Help users migrate their LLM training code to MinT from verl, TRL, OpenRLHF, or similar frameworks.

## Instructions

When invoked:

1. Identify the source framework (verl, TRL, OpenRLHF, custom PyTorch)
2. Map concepts from source framework to MinT equivalents
3. Provide before/after code examples for the specific migration pattern
4. Highlight key differences (distributed training, checkpointing, loss functions)
5. Warn about common pitfalls (token alignment, learning rate scaling, async patterns)

## Reference

Read `mint_api_reference.txt` in this directory for complete MinT API documentation.

## Concept Mapping

### verl to MinT

| verl | MinT |
|------|------|
| `RolloutWorker` | `SamplingClient` |
| `ActorRolloutRefWorker` | `TrainingClient` + `SamplingClient` |
| `RewardManager` | User-defined reward function |
| `PPOTrainer` | `forward_backward(loss_fn="ppo")` + `optim_step()` |
| `DataProto` | `types.Datum` |
| `vllm` backend | MinT handles inference internally |
| `fsdp`/`megatron` sharding | MinT handles distributed training internally |

### TRL to MinT

| TRL | MinT |
|-----|------|
| `SFTTrainer` | `forward_backward(loss_fn="cross_entropy")` loop |
| `PPOTrainer` | `forward_backward(loss_fn="ppo")` loop |
| `DPOTrainer` | `forward_backward_custom()` with DPO loss |
| `AutoModelForCausalLM` | `service_client.create_lora_training_client()` |
| HuggingFace dataset | Convert to `list[types.Datum]` |

## Key Differences

1. **Distributed training**: MinT handles sharding server-side. No FSDP/Megatron config needed.
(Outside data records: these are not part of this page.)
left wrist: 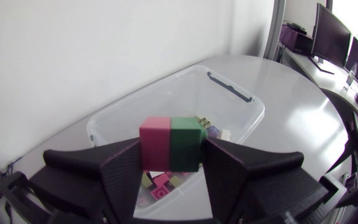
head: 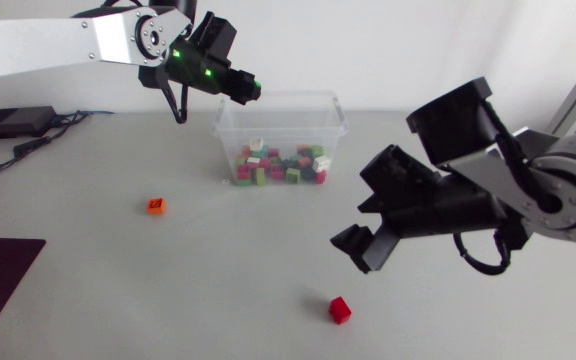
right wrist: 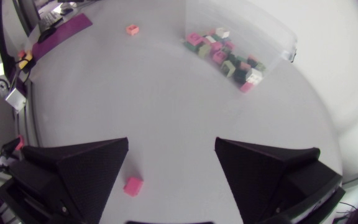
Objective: Place the duplo bricks in the container
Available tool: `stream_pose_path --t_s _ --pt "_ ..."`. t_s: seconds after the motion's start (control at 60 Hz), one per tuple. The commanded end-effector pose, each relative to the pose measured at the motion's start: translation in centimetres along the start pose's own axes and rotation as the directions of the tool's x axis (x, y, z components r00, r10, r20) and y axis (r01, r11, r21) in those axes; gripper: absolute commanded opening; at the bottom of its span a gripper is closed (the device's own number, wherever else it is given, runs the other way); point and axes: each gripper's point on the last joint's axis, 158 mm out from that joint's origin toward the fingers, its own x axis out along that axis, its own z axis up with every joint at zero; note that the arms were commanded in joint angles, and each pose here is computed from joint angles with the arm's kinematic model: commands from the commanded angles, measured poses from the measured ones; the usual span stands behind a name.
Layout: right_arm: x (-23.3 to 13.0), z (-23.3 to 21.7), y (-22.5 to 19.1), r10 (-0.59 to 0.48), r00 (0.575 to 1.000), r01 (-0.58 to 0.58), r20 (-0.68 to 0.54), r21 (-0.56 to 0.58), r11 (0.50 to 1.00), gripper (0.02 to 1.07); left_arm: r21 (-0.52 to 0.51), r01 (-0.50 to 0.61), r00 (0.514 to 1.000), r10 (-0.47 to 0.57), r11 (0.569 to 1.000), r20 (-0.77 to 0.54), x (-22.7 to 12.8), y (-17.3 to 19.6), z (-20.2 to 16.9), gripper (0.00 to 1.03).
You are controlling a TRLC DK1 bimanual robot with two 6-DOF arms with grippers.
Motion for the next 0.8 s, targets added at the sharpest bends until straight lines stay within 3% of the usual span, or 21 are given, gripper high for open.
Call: stream_pose_path --t_s 0.0,0.3,0.367,0.417,0.433,0.483,0.55,0.783 --pt "0.5 -3.0 1.4 0.016 0.996 -0.019 -0.083 -0.026 0.999 1.02 -0.031 0.004 1.0 -0.003 1.0 0.023 1.4 0.5 0.4 0.11" --pt "1.3 -7.2 4.2 0.039 0.97 -0.048 -0.238 -0.029 0.998 1.02 -0.058 -0.037 0.998 0.04 0.998 0.049 3.1 2.1 1.5 0.13" --pt "1.9 -7.9 4.3 0.045 0.96 -0.054 -0.277 -0.026 0.998 1.02 -0.07 -0.042 0.998 0.046 0.997 0.051 3.3 2.5 1.6 0.27" --pt "2.5 -8.6 4.4 0.054 0.946 -0.065 -0.319 -0.023 0.998 1.02 -0.077 -0.046 0.997 0.05 0.996 0.05 3.3 2.8 1.5 0.44" --pt "2.8 -8.8 4.5 0.057 0.94 -0.069 -0.335 -0.025 0.997 1.02 -0.079 -0.05 0.997 0.054 0.996 0.05 3.2 3.0 1.5 0.6" --pt "3.4 -9.4 4.6 0.064 0.927 -0.076 -0.369 -0.018 0.997 1.02 -0.08 -0.059 0.997 0.063 0.995 0.045 3.1 3.3 1.3 0.83" --pt "4.3 -9.9 4.9 0.07 0.909 -0.08 -0.41 -0.007 0.997 1.02 -0.079 -0.078 0.996 0.081 0.994 0.041 2.5 3.9 1.1 0.96" --pt "6.2 -10.6 5.6 0.083 0.862 -0.082 -0.5 0.023 0.996 0.99 -0.075 -0.146 0.989 0.144 0.986 -0.027 -1.7 7.4 -1.0 0.98"
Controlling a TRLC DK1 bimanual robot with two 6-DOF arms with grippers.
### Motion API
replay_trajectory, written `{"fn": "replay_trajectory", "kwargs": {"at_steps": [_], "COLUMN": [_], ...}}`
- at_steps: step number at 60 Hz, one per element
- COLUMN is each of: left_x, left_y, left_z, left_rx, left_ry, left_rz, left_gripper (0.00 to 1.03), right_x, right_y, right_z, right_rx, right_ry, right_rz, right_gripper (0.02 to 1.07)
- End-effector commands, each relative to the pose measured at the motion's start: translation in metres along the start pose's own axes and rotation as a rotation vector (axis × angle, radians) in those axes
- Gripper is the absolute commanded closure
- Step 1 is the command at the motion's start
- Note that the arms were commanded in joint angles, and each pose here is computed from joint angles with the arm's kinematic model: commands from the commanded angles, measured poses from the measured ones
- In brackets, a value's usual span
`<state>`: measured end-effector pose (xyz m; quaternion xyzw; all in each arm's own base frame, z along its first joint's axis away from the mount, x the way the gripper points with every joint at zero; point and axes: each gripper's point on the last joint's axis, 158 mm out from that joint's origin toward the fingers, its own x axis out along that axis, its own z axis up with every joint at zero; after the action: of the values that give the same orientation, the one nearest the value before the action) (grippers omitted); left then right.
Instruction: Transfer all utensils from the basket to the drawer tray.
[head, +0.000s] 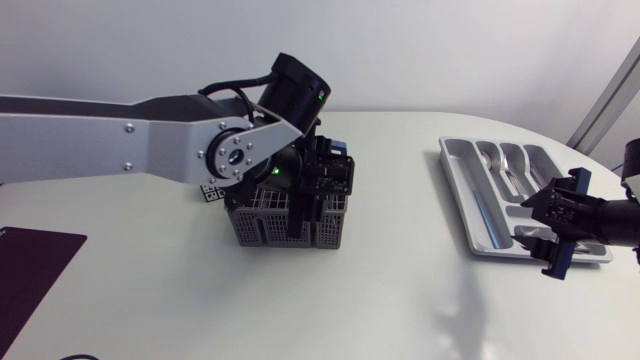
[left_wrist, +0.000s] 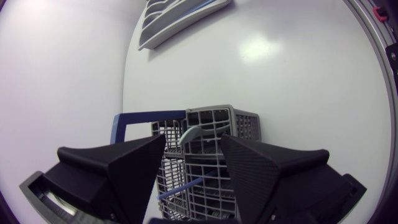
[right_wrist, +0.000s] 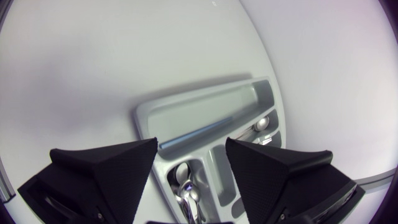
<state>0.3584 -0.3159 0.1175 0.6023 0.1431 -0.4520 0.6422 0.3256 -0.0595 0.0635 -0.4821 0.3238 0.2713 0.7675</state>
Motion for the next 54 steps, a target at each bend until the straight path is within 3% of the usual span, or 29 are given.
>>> {"fn": "replay_trajectory", "kwargs": {"at_steps": [1, 16, 30, 54], "left_x": [0.009, 0.022, 0.029, 0.044], "left_y": [0.006, 0.014, 0.020, 0.011], "left_z": [0.001, -0.001, -0.008, -0.018], "left_rx": [0.051, 0.072, 0.086, 0.136], "left_ry": [0.013, 0.033, 0.054, 0.077], "left_rz": [0.005, -0.007, -0.027, -0.072], "left_gripper": [0.41, 0.44, 0.49, 0.80], "right_x": [-0.003, -0.019, -0.032, -0.032], "right_y": [0.018, 0.039, 0.071, 0.101], "right_z": [0.020, 0.090, 0.139, 0.166], "right_rx": [0.065, 0.239, 0.323, 0.320], "right_ry": [-0.038, -0.191, -0.293, -0.343], "right_rz": [0.032, 0.109, 0.219, 0.301], "right_gripper": [0.20, 0.16, 0.15, 0.15]}}
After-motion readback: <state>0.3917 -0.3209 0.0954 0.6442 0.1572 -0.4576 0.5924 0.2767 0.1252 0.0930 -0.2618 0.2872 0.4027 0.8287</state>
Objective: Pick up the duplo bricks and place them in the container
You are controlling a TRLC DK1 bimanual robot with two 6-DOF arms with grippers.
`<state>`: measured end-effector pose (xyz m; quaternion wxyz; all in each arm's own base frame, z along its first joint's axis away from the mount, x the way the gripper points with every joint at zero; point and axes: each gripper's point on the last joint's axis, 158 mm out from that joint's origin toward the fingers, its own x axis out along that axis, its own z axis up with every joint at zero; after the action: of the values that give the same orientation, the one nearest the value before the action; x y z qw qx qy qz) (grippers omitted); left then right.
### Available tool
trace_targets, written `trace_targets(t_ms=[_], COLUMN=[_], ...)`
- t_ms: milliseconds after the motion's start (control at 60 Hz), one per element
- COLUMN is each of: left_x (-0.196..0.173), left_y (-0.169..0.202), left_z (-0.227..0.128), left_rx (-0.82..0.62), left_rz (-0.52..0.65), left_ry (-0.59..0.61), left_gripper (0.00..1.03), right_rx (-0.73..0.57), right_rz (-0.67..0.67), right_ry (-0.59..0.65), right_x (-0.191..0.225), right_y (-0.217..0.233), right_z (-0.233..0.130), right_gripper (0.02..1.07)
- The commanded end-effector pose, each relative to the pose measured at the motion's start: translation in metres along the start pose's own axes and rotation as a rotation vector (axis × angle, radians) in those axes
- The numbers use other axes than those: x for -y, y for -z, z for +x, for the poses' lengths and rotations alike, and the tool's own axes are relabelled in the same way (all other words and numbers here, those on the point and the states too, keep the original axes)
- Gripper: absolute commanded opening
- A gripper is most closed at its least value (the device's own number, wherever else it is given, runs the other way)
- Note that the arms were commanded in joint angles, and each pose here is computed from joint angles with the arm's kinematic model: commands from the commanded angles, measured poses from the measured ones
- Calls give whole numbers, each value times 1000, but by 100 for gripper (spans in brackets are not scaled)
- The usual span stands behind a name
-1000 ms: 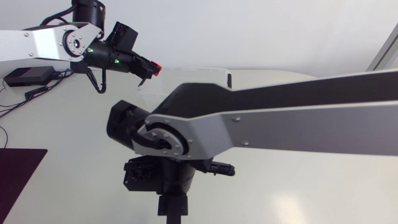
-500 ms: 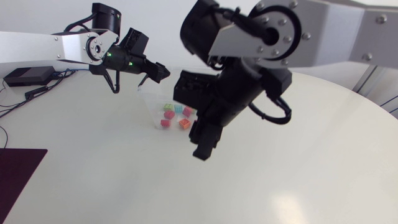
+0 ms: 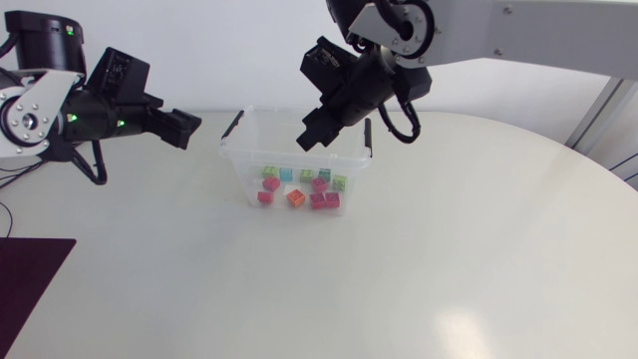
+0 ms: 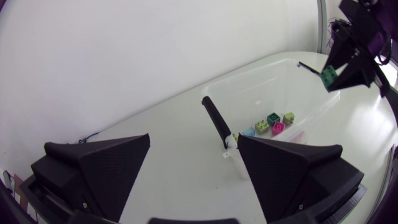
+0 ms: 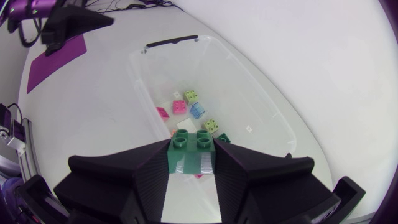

2. **Model loading**: Specify model by name, not local path.
   ```python
   training_client = service_client.create_lora_training_client(base_model="Qwen/Qwen3-8B")
   ```

3. **Inference**: Built-in `SamplingClient` instead of vLLM workers.
   ```python
   sampling_client = training_client.save_weights_and_get_sampling_client(name="...")
   ```

4. **Checkpointing**: Named checkpoints with `save_state()` / `save_weights_for_sampler()`.

5. **Loss functions**: String selector for built-in losses.
   - `"cross_entropy"` - SFT
   - `"importance_sampling"` - Basic policy gradient
   - `"ppo"` - Clipped policy gradient
   - `"cispo"` - Clipped importance sampling
   - `"dro"` - Direct reward optimization

## Common Pitfalls

1. **Async pattern**: Always call `.result()` on futures.
   ```python
   training_client.forward_backward(data, loss_fn).result()
   training_client.optim_step(params).result()
   ```

2. **Token alignment**: Next-token prediction format.
   ```python
   input_tokens = all_tokens[:-1]
   target_tokens = all_tokens[1:]
   weights = weights[1:]  # Aligned with targets
   ```

3. **LoRA learning rate**: 20-100x higher than full fine-tuning.

4. **Gradient accumulation**: Multiple `forward_backward` calls before single `optim_step`.